======== RAW DATA

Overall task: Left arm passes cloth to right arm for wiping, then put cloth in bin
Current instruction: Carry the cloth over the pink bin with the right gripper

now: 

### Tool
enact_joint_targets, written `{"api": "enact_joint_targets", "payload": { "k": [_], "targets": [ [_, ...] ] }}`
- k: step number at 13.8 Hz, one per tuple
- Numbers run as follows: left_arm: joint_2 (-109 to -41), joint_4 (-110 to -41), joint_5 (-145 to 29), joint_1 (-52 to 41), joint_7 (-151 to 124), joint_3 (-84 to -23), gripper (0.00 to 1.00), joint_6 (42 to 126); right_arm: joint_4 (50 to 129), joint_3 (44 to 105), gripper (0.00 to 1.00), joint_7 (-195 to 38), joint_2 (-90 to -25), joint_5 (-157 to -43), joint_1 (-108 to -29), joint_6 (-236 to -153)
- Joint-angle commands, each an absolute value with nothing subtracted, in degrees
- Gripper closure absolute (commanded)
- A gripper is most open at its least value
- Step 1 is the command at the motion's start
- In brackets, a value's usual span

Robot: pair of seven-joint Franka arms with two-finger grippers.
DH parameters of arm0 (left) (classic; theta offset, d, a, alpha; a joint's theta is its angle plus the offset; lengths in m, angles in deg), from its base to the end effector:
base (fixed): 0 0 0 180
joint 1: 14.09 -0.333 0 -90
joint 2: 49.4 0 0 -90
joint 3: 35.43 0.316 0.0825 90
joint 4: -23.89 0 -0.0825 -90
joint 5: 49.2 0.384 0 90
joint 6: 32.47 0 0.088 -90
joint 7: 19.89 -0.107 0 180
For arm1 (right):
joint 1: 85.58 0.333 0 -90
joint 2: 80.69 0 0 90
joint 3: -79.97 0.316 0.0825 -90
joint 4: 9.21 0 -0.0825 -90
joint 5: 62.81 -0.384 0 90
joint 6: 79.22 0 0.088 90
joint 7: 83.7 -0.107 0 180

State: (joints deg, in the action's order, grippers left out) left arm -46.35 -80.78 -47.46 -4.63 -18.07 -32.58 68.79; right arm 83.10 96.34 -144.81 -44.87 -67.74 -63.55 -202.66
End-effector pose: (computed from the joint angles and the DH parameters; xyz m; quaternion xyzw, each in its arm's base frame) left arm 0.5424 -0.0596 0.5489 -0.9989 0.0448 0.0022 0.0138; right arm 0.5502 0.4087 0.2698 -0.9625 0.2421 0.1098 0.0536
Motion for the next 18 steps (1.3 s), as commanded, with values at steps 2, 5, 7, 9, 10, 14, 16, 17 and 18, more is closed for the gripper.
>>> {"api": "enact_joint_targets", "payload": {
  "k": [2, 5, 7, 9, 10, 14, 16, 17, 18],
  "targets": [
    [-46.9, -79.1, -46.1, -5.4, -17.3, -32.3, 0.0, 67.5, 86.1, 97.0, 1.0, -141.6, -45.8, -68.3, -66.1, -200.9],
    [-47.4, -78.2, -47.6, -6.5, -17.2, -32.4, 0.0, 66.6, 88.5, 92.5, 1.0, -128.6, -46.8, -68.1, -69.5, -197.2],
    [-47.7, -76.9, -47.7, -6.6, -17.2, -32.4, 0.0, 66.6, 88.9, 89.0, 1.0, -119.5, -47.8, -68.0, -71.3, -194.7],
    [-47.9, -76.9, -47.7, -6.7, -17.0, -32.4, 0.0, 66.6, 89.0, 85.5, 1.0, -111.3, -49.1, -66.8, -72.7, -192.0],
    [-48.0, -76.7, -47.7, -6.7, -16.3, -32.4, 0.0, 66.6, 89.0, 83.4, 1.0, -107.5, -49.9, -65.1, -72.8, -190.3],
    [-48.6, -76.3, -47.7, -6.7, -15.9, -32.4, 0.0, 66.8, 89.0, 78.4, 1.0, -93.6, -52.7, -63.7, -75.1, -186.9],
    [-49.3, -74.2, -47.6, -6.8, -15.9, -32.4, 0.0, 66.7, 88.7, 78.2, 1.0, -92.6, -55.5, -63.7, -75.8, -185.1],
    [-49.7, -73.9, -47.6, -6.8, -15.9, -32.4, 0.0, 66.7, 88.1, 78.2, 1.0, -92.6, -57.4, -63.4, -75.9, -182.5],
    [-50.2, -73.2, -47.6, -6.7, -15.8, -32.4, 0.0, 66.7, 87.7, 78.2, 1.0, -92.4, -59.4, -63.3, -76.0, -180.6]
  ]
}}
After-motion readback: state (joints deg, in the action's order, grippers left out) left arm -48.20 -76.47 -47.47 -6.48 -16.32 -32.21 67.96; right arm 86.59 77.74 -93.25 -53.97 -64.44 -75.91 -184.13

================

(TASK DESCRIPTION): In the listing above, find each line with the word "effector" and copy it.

(RESPONSE TO THIS TASK):
DH parameters of arm0 (left) (classic; theta offset, d, a, alpha; a joint's theta is its angle plus the offset; lengths in m, angles in deg), from its base to the end effector:
End-effector pose: (computed from the joint angles and the DH parameters; xyz m; quaternion xyzw, each in its arm's base frame) left arm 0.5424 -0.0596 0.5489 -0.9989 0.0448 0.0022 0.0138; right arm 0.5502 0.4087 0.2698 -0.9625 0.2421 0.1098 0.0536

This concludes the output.